Numeric Indexing • vectors, matrices, lists • need to have some form of indexing. • use square brackets [] • z[1] # first element of z (there is no z[0]) • z[1:4] # sub-sequence of z • z[1,4] # no go, need to us z[c(1,4)] • I usually write closing bracket with opener, less confusing.
Logical Indexing of vectorsI.e.

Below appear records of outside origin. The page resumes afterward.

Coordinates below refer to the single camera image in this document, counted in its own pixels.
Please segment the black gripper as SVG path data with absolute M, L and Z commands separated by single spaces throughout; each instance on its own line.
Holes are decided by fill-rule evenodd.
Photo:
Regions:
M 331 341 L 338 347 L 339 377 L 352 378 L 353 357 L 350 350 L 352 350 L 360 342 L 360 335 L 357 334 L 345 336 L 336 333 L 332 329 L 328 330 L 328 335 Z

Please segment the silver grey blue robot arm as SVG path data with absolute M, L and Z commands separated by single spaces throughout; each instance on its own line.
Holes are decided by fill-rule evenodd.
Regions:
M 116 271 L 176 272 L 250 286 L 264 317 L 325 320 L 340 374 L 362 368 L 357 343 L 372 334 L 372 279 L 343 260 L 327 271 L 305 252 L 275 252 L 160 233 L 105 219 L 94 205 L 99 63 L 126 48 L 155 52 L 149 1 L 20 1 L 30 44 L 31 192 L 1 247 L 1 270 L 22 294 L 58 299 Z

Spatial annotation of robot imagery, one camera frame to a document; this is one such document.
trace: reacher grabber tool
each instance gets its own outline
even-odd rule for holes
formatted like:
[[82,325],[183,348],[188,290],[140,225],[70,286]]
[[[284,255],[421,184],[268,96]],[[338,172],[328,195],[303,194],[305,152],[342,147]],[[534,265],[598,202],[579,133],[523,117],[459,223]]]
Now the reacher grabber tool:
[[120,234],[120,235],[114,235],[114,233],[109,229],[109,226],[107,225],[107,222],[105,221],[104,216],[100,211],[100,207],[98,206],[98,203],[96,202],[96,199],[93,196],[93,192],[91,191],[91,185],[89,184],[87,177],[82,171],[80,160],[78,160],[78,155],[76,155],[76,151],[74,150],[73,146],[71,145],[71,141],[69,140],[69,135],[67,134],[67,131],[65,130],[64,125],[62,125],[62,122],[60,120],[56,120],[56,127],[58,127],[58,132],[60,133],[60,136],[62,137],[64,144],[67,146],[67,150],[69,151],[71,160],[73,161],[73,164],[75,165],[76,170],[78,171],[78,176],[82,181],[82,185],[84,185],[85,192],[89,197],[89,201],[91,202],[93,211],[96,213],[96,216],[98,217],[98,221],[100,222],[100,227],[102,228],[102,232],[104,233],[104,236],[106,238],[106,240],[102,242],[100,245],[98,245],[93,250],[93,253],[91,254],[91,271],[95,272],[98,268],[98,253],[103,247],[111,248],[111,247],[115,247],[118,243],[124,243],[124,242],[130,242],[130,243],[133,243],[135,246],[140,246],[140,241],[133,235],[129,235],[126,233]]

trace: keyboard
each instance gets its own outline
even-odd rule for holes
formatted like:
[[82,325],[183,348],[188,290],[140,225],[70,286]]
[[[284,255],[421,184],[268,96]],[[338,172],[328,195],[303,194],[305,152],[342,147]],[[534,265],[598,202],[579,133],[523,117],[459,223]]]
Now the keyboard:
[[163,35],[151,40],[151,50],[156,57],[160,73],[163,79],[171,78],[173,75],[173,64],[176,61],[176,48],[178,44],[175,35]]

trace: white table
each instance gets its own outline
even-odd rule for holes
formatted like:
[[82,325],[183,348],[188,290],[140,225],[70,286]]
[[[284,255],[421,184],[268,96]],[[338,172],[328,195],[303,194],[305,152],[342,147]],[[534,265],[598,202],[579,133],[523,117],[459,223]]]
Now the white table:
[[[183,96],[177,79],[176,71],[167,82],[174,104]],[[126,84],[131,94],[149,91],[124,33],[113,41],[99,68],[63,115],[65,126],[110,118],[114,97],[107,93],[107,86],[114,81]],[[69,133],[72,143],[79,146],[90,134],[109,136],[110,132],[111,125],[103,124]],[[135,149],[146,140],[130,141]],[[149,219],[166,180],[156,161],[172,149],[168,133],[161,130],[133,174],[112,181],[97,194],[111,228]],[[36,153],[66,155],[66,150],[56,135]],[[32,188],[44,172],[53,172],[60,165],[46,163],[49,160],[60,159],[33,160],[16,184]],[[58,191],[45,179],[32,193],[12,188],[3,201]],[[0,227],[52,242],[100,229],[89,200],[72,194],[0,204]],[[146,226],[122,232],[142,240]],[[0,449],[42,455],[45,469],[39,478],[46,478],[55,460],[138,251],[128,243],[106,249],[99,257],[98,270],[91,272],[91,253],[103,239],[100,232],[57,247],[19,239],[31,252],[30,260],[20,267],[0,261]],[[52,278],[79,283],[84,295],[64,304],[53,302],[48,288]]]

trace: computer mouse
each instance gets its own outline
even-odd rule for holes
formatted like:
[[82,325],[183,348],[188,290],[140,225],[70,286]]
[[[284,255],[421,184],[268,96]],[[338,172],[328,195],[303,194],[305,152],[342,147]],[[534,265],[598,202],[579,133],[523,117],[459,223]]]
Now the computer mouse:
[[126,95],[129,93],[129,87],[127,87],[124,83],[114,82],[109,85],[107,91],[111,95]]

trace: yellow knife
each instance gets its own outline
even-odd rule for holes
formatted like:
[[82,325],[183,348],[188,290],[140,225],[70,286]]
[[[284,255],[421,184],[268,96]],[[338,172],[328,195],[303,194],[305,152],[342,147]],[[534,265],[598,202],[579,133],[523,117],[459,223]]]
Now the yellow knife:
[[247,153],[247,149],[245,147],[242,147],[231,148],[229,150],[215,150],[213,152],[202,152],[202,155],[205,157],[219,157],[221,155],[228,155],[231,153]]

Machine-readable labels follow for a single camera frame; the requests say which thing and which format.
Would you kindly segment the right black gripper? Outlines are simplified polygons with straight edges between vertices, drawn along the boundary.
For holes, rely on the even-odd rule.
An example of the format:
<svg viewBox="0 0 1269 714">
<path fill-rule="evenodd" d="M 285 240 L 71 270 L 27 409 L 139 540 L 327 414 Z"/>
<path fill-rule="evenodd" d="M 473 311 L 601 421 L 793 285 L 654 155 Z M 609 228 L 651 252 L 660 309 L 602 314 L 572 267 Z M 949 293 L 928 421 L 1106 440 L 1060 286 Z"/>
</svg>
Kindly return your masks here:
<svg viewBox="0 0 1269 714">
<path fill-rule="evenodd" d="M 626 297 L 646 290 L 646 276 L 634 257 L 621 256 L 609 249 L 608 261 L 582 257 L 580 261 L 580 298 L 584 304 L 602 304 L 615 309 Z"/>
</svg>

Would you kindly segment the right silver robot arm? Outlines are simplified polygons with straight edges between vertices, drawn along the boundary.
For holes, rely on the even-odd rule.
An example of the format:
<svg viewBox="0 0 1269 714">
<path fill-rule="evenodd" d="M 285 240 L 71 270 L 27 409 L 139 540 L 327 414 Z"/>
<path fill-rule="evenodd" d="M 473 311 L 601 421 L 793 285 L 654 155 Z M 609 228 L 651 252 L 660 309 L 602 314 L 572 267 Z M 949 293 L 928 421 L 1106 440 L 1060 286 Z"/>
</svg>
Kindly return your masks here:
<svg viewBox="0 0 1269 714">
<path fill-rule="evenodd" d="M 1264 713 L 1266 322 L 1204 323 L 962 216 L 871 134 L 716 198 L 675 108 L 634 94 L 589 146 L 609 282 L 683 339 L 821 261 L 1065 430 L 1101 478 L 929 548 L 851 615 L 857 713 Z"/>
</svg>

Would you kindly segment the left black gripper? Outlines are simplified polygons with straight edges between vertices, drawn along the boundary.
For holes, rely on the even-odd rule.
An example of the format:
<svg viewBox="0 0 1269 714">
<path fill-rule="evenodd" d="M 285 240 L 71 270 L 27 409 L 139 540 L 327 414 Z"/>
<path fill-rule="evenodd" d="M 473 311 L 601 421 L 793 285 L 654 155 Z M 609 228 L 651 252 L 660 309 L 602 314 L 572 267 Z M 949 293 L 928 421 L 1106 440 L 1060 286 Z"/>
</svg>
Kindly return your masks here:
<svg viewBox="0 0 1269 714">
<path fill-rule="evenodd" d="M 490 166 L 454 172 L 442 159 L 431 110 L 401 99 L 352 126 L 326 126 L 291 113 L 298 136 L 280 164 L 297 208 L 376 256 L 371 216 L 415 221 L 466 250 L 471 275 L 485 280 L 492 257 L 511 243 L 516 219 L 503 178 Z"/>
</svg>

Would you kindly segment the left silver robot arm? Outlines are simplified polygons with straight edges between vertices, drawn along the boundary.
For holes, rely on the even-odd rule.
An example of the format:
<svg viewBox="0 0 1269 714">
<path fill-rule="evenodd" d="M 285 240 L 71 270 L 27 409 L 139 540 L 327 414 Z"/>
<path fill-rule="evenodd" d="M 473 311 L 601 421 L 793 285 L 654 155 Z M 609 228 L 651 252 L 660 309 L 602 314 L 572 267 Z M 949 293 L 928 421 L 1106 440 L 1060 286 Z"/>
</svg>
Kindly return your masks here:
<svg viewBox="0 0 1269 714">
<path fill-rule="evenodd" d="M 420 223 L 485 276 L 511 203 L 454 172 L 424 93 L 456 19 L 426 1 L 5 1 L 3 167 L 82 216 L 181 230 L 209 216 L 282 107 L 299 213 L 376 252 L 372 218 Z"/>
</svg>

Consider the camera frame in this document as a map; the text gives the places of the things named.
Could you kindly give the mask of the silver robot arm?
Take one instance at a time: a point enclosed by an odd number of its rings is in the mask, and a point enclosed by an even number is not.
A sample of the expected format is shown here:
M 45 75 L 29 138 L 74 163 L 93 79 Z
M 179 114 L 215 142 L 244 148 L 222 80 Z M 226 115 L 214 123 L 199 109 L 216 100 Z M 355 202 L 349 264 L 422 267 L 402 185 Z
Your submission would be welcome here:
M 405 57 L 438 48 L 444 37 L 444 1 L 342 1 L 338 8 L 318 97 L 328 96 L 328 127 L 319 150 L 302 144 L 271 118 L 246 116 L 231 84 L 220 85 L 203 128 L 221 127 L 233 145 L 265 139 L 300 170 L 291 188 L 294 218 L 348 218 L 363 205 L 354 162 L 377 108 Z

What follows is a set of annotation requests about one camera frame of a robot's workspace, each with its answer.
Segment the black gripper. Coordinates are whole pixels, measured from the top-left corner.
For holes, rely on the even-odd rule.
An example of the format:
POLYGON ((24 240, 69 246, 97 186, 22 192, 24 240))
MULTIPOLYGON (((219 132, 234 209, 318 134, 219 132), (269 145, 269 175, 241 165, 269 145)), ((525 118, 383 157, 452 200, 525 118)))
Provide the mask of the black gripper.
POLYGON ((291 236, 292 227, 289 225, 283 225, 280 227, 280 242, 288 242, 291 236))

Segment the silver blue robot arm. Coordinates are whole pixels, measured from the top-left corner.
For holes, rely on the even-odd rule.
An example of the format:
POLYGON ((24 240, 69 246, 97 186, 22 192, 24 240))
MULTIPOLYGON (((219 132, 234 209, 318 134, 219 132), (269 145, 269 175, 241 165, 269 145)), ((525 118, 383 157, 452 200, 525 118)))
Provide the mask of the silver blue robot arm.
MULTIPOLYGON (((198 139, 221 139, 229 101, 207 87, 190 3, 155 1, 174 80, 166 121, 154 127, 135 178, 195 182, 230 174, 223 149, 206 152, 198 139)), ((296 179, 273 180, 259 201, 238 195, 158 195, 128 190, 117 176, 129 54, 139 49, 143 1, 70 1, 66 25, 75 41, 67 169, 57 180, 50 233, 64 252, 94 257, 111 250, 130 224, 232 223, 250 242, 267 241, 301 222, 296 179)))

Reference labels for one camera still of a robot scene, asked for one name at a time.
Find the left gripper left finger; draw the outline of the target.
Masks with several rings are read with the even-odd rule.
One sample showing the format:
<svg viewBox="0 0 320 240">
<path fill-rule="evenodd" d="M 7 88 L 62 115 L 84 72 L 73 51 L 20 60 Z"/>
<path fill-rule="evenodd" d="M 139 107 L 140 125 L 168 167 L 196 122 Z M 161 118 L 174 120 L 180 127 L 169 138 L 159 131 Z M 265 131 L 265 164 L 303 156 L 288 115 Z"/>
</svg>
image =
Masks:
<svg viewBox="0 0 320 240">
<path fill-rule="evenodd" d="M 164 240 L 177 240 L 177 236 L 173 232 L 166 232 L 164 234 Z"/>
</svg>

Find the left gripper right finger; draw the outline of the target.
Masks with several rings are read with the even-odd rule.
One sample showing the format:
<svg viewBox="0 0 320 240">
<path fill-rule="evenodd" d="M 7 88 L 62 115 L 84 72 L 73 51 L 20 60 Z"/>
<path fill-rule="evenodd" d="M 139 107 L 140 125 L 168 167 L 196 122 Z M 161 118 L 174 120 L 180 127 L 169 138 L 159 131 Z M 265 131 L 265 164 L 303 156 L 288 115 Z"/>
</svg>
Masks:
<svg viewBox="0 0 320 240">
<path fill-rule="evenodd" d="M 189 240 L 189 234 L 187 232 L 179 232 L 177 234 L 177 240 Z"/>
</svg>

Conditional Selecion • z <- 1:50 • a <- z > 13 #make a logical vector • length(a) # still 50, just some F • z[a] #apply the logical vector • length(z[a]) # this is 37 • length(z[z>13]) • negative index drops item.
Logical Indexing of matricies • a must be the same length as z for this to work. • matrices have index [row, column] • table.z <- matrix(z, nrow=4, ncol=5, by.row=TRUE) • table.z[3,2] # should be a 12, verify it…. • table.z[2,] # all of row 2 • table.z[,4] # all of column 4 • indexes dropped with minus sign • Try this out
Looping through matrices • R has explicit loops like other languages • not very efficient, nobody uses them • apply(x, margin, fun, …) #fun must work on vectors • lets look at its help page, make a big table with rnorm() and take the mean of the rows and columns.
Functions • look at the help page for t.test • this is a typical statistical function • it requires an input and has an output • the input usually has default values • input can be defined by order of appearance (positional matching) or explicitly • always better to go explicit, expecially when scripting. • positional and named arguments can be mixed in the same function call.
More on the t.test() function • t.test(x, y, alternative=“two.sided”, mu=0, paired=FALSE, var.equal =FALSE, conf.level=0.95, …) • t.test(x,y,”two.sided”, ,,TRUE,0.99) # this is not readable!
t.test() results list • list with multiple values. • since it’s a list, use the $ operator to extract values • also possible to use list[[]], (not worth it) • catherine <- c(rnorm(10, 5, 2), rnorm(10, 3, 3)) #make a vector • ramsi <- t.test(catherine[1:10], catherine[11:20]) • ramsi # this shows the standard t.test() output • str(ramsi) # lets see the variables
library(multtest) • look at your handout, we’ll fiddle with it. • this is a library of routines or functions that someone has written. • must first be called with library(multtest) • one of the functions is mt.sample.teststat()
writing functions • my.function <- function(a,b,c) {this, that,return(whatever)} • cubism <- function(a = 3) { b <- (a*a*a) • return(b) } • also c(b) instead of return • cubism() # default is 27 • cubism(4) # better be 64!
another not-so-silly function • number to times a number (variable name number) is bigger than a series of numbers (variable name series) freq <- function(series=1:20, number=11){ instances <- series[series > number] answer <- length(instances) return(answer) }
Permuted t.test() • take a vector of gene expression data. • calculate a t-statistic for it using a t.test() • jumble the data and take another t.test() • rinse and repeat for all possibilities • how many times is the real t-statistic better than or equal to the permutations? • this is your real p-value • this permuted t-test is distribution free since you are using sampling to generate the actual distribution of the data instead of relying on some theoretical normal dist.
making your own function • homework assignment will be to generate at permuted.t.test() for microarray data • once this works, you’ll have it for ever. • you’ll forget how to use gene spring, but you’ll always have a record of your function or your entire data analysis. • I have only seen farther because I stood on the shoulder’s of giants. • use multtest….can it be done without multtest?
What is Bioconductor? • set of routines and functions to perform microarray analysis • all are used within R and can therefore be manipulated and altered. • tough to use without R • my analysis is about ½ and ½ R and Bioconductor libraries… • open group with mailing list.
Lecture 2 • you all have 24 arrays of muscle tissue from normal, obese and morbidly obese men • we want to read these all in, perform some QC/QA and see which genes are differentially expressed using a permuted t test.